The next one shows the not so pretty left side. The outer rivets are pulled short but the aft one had a drill bit broken off in it when I tried to remove it. I decided to just add an additional hole and set an additional rivet instead of removing these. The access is really nasty and I did not want to break off another drill bit.


There was still one rivet in those added holes that did not set right and I replaced the rivet today. I did the very same thing as the first time and this time it pulled just fine.
By the way, I found so far that the best way of removing one of the these CherryMax® rivets is to do just like with ordinary rivets. Drill off the head, either with a bare drill bit or with one of the rivet removers that align the bit by using the circumference of the head.
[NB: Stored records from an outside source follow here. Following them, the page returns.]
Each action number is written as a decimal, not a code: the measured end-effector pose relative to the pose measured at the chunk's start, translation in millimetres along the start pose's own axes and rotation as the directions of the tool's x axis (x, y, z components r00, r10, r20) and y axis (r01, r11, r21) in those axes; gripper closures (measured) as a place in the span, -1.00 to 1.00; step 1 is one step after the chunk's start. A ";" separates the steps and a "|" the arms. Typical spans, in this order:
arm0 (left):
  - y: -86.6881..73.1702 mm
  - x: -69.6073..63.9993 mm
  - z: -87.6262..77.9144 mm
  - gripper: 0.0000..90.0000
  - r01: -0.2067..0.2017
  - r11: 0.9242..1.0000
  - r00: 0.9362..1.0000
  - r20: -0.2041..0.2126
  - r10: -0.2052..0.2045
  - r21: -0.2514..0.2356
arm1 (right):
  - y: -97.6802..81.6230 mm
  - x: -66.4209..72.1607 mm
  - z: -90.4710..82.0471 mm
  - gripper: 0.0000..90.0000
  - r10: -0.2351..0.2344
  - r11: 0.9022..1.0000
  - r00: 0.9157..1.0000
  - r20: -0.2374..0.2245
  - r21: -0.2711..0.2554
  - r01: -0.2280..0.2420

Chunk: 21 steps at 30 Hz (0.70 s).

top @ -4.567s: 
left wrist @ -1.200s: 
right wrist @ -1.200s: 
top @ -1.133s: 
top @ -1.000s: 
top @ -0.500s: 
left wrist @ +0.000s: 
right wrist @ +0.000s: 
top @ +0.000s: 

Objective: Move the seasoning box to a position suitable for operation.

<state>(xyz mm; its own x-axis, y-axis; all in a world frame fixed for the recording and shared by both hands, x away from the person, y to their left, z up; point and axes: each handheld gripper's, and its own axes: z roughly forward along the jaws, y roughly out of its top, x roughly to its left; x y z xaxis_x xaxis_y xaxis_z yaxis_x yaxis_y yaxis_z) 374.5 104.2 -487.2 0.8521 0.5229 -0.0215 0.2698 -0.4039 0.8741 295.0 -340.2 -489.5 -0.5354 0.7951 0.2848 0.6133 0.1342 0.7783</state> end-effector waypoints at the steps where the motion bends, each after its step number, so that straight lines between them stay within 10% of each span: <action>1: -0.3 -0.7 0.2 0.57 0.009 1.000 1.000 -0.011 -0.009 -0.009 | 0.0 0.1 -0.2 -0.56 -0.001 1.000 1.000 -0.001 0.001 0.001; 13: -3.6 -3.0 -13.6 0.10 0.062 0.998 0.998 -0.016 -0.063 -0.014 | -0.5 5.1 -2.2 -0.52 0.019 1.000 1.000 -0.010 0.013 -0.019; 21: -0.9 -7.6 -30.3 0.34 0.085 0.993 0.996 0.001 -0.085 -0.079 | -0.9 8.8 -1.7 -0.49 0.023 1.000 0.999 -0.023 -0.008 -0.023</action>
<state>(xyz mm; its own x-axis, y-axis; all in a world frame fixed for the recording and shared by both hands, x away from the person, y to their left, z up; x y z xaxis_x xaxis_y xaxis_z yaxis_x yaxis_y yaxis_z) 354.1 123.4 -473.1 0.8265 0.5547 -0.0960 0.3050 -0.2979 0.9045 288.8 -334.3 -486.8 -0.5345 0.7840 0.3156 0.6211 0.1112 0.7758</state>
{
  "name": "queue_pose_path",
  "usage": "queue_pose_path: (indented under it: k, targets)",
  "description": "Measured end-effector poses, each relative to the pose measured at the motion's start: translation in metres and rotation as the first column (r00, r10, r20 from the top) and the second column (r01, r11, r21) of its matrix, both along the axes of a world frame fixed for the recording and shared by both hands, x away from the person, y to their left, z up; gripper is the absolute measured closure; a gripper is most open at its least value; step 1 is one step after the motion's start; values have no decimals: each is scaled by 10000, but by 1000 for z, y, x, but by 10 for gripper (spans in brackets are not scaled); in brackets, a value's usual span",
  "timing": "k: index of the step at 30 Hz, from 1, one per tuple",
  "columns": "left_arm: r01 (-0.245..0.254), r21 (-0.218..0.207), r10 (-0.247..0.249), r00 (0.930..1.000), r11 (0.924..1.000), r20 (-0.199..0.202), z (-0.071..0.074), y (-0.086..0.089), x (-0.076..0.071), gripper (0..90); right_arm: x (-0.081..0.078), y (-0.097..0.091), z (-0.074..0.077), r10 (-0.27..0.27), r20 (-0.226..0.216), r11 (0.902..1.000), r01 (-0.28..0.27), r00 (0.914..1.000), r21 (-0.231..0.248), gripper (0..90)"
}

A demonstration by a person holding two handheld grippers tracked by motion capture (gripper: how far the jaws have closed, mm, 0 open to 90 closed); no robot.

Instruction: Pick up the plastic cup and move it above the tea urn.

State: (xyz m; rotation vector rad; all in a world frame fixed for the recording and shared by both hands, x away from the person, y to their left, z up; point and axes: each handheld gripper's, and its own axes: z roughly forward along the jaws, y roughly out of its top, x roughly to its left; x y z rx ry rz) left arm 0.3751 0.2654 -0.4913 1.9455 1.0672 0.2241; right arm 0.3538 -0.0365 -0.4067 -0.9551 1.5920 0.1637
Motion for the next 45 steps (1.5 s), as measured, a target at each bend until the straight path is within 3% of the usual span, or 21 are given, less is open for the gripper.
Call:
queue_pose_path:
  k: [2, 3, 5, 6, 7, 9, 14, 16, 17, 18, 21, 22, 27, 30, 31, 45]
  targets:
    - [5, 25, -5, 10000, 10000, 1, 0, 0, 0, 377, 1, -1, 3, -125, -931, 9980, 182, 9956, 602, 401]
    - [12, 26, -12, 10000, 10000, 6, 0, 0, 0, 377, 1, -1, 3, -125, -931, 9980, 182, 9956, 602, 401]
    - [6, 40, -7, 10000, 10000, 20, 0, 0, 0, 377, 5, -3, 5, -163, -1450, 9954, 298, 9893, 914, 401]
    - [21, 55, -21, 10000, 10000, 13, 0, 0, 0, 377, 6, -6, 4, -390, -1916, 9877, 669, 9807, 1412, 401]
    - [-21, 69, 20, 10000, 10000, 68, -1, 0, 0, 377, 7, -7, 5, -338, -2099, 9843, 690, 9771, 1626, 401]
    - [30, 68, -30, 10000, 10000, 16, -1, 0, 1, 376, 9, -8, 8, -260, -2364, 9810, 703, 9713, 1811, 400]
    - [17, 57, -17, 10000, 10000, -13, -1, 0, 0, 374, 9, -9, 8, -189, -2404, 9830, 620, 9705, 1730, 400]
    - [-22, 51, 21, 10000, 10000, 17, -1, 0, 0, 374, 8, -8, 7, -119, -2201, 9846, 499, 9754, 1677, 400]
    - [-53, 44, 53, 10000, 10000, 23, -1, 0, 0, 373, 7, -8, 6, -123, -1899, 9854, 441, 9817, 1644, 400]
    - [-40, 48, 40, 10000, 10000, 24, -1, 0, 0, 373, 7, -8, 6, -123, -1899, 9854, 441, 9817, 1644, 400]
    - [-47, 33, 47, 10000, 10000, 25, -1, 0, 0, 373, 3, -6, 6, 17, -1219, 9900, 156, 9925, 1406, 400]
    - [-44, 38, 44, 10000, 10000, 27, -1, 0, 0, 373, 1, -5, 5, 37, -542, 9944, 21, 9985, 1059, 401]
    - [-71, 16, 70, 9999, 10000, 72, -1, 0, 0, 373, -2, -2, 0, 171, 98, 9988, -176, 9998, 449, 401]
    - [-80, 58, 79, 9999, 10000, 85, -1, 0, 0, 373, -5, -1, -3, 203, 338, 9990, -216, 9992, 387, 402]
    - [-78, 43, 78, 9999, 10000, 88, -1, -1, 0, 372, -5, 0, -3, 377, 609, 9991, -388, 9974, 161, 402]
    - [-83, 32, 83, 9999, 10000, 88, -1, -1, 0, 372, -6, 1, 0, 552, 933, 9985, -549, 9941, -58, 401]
Once the head's removed, use a steel punch and a hammer and drive the stem out. That went very well for me but the rivets were obviously not really set, so keep that in mind.

After the rivet replacements I got to install the right leg and put all the nuts and bolts back in place.


This also provided for a nice angle shot at the AN5 bolts on the right side that shows very nicely how the longer bolts are perfect.


Then everything was torqued to specs but not yet marked with torque seal as I will re-torque everything right before the inspection and then seal it.




The last step was to get the plane off the sawhorses with the help of my wife.


Finally, after 34.5 hours, the legs are back on and the plane is off the sawhorses. I'm not completely done with the SB though. I still need to clean up the interior, remove some debris in hard to reach places and reinstall the ELT before I can tick this SB off.

Monday, March 4, 2013

AN5 bolts too short

Tonight I had a chance to find out if my concerns about the length of the AN5 bolts I expressed yesterday were true. I really hate it when I'm right about stuff like that. They sure are too short to show at least one thread through the nut when using two AN960-516 washers and I sure won't leave out a washer just because Van's was too cheap to provide thinner ones.
I've just ordered a few AN960-516L as well as 4 AN5-23A bolts. I think I might just insert the slightly longer bolts instead of using the thinner washers. I would have to replace both washers to allow for enough grip on the nuts and therefore I have to remove the bolts anyway.
Let's hope the hardware makes it here until Wednesday evening when I have time to build again.

Sunday, March 3, 2013

Left Leg Attached - Again!

Putting it all back together was much harder than I thought. Or I might have just forgotten how awkward it was the first time around. Working on this alone is not optimal although I wouldn't know how much easier it would be to have a second pair of hands around. Before a leg could get remounted to the fuselage I had to install the beefed up wear plates to the bottom of the U-section. Torquing those screws was a bit tricky but with a whole set of adapters and gender changers the job could finally get done.



Notice that I had a pair of AN5 bolts inserted to help aligning the plates correctly. Here you get a view from the bottom:



Now attaching the left leg was a real hassle. With a lot of wiggling the brackets and leg finally got aligned to get the bolts in the corresponding holes I could at least put the nuts on all the bolts. Didn't torque anything yet nor get the nuts tight.


It got too late to finish the job, but at least I know that the work sessions can be short enough to fit into the evenings this week.
I almost forgot, I have one concern about the hardware provided by Van's. The plans show that there's a washer underneath the nuts and the bolt heads for the outboard bracket. They ask for AN960-516 and one for AN960-516L. Well, the plans do that with the fancy NAS1149 number that I cannot recall right now. However, the -516L washers are not provided (and not listed in the inventory) nor are there any leftovers from the rest of the kit hardware. The plans also don't show where the -516L goes or where the thick one should go. Even worse, it looks like the AN5 bolts might not be long enough to get sufficiently through the stop nuts using two -516 washers. We will see if this is a real problem when I tighten the bolts.